Source: http://dictionary.reference.com/browse/shill?s=t


I was amazed at the number of different industries where this has become a problem. I'm not sure if people come up with this sneaky, deceptive tactic all on their own or if  some self-ordained online "business gurus" are convincing their customers or site visitors that this is actually a good practice. While I haven't seen any discussions pertaining to this happening in the crochet industry, since the problem seems to be increasing in other fields, I thought it might be helpful to share why shilling is never a good idea, just in case someone was thinking it might be a good way to increase business or help with SEO (search engine optimization).


Examples of Shilling


Here are just a few of the different types of shilling I've seen recently:
1. Someone joining an online community (message board, forum) to promote their own product, but posting as if they are a customer who has just found this wonderful item and wants to let everyone know about it.
2. Someone posting a bad review of a product and inserting information about or a link to their own product, stating how much better it is than the product being reviewed.
3. Someone commenting on a bad review of a product just to plug their own product, while pretending to be just a customer.
4. Someone posting a positive review of their own product, pretending to be a customer.
5. Creating fake bids on auction sites in an effort to increase the selling price artificially.

Why Is Shilling Bad?


1. While it should go without saying, I'll still point out that shilling is dishonest and deceptive. Surely those are not character traits you wish to portray.
2. You will be found out eventually. Even if you think you're posting anonymously, you're probably nowhere near as anonymous as you think you are. Site owners have experience and tools that make it fairly easy for them to recognize shilling when they see it. While they may not announce your actions publicly to their community, they will still know what you've done.
Site visitors are also becoming more and more adept at sniffing out shilling attempts. Once certain people become suspicious that something nefarious is happening, they will not stop searching until they've found proof of what they've suspected. They will search for anything you've ever posted, anywhere on the internet. It's amazing what types of connections can be found. Those people will definitely make a public announcement of what you've done.
3. You will get a very negative reputation among professionals and crocheters both. Nobody likes feeling as if they've been deceived. It makes people feel hurt. Then they feel angry. When some people get hurt and angry, they decide to strike back, hard.
4. You could become the target of a smear campaign. When you have a group of angry people with a central place to congregate (online communities, Facebook pages and groups, Twitter hashtags, etc.), you could end up being the target of an internet pile-on from people intent on destroying your career and business. Needless to say, you don't want that to happen!
5. You may be violating the FTC's endorsement and disclosure guidelines that state: "if there is a connection between the endorser and the seller of the product or service [me: book publisher and amazon in this case], full disclosure is required." These guidelines apply not just to posts you make on your own website, but to anything you post anywhere on the internet where the average reader would not expect that you have an affiliation with the product or service being discussed.
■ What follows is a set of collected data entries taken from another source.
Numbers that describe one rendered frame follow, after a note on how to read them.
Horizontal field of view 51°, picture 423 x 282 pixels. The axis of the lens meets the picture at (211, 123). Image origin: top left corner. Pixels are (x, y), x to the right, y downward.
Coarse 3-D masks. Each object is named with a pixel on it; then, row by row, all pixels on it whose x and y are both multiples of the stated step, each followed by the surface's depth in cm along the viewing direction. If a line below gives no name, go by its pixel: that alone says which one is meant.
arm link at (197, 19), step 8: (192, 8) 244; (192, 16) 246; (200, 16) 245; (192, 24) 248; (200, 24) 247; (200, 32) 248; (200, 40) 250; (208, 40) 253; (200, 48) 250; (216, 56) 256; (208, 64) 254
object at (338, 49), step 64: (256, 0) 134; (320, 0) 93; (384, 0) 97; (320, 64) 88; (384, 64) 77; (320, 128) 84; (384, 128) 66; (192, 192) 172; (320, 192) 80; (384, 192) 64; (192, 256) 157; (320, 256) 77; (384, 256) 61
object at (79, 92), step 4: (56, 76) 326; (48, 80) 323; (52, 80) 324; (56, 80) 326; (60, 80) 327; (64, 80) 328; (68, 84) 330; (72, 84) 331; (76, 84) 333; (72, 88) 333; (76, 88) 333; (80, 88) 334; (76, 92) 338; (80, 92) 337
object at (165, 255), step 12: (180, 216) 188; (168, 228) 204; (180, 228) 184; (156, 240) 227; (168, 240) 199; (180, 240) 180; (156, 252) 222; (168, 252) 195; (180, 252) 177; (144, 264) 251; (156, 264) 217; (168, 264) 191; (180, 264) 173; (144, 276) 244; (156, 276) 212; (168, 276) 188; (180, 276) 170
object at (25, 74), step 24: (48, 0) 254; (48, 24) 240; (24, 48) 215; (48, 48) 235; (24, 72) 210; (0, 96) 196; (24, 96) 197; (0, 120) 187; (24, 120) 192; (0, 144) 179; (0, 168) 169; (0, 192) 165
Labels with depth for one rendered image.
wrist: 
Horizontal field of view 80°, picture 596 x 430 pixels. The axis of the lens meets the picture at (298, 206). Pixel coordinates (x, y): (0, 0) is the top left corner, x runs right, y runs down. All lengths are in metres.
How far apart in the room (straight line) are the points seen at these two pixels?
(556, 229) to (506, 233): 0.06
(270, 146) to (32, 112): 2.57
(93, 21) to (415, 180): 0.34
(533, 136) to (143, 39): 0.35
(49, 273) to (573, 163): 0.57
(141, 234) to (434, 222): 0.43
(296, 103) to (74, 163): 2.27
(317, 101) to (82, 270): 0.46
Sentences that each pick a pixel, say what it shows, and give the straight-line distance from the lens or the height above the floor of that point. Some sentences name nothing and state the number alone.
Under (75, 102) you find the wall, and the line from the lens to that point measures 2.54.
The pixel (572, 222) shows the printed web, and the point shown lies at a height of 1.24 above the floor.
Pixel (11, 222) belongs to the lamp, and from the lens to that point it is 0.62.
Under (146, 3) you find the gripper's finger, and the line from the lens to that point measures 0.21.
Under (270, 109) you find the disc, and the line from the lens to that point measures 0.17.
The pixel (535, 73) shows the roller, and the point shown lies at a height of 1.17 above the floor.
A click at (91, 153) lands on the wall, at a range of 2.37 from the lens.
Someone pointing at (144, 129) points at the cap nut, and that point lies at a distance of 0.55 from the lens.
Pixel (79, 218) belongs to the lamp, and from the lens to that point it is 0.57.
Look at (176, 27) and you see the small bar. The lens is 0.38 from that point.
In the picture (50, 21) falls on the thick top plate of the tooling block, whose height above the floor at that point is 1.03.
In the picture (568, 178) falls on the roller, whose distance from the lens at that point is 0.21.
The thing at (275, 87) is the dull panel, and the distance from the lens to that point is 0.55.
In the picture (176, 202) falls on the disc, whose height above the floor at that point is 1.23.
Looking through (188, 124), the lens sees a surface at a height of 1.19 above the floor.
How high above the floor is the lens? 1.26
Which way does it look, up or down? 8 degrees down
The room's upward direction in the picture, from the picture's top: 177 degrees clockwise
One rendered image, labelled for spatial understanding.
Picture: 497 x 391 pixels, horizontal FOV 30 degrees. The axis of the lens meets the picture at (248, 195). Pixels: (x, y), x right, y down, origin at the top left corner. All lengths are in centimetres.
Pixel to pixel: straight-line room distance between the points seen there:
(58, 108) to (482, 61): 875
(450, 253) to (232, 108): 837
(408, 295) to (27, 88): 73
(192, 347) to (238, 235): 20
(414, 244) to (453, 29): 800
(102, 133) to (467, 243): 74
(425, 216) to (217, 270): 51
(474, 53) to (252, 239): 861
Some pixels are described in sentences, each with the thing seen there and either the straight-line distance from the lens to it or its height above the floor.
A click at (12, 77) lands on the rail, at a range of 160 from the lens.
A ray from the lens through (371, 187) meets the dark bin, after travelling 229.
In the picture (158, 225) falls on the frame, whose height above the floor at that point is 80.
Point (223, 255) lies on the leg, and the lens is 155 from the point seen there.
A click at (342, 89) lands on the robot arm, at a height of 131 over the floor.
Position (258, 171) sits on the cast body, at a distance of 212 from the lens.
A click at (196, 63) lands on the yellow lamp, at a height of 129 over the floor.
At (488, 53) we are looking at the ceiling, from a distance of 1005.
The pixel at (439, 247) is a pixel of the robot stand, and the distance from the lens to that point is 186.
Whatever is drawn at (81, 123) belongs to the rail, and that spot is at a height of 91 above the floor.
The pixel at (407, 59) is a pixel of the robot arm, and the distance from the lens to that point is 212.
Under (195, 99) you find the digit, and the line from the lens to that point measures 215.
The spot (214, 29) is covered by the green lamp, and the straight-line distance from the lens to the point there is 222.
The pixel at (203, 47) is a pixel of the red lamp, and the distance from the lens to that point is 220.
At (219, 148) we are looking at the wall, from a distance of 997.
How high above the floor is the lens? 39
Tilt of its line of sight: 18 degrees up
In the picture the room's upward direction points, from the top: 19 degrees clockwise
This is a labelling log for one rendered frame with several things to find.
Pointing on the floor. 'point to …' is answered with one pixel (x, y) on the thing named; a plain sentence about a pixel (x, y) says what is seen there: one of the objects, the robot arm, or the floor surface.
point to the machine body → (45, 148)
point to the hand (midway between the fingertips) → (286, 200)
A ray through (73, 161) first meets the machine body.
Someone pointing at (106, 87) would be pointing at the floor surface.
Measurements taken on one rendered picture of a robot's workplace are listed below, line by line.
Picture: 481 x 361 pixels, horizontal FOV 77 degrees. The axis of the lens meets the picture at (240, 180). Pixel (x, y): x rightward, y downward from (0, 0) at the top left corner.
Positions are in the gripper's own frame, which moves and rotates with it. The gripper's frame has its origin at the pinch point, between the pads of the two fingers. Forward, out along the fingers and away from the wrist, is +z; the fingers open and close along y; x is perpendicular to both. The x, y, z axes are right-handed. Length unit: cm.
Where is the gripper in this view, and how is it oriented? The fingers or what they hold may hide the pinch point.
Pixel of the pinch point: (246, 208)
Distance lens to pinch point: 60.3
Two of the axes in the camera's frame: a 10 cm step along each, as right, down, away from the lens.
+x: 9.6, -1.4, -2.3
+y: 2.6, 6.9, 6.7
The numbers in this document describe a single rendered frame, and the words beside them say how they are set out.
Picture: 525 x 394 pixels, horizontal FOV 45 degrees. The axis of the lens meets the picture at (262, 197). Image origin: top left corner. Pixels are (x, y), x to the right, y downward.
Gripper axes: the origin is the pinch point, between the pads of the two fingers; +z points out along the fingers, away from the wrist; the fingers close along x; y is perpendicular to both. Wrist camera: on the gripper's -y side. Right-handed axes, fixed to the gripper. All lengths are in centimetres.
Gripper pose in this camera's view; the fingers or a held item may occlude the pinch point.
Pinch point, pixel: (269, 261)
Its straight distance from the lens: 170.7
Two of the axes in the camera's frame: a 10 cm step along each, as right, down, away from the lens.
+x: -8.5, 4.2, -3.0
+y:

What to Do Instead of Shilling


1. Post about your products or services on online communities as yourself, as long as you are following the community's guidelines. Purchase advertising if that is required. If free advertising is allowed, make sure you post in the appropriate areas, in appropriate amounts, at appropriate times.


2. Inserting a plug for your own product in a review of someone else's product just makes you look desperate and self-serving. Your energies are much better spent finding positive places and ways to promote yourself.


3. Gather testimonials from satisfied customers and post them on your own website.


4. See if you can organize a blog tour of satisfied customers to review your product.


5. Above all else, focus positive energy on your products and your actions.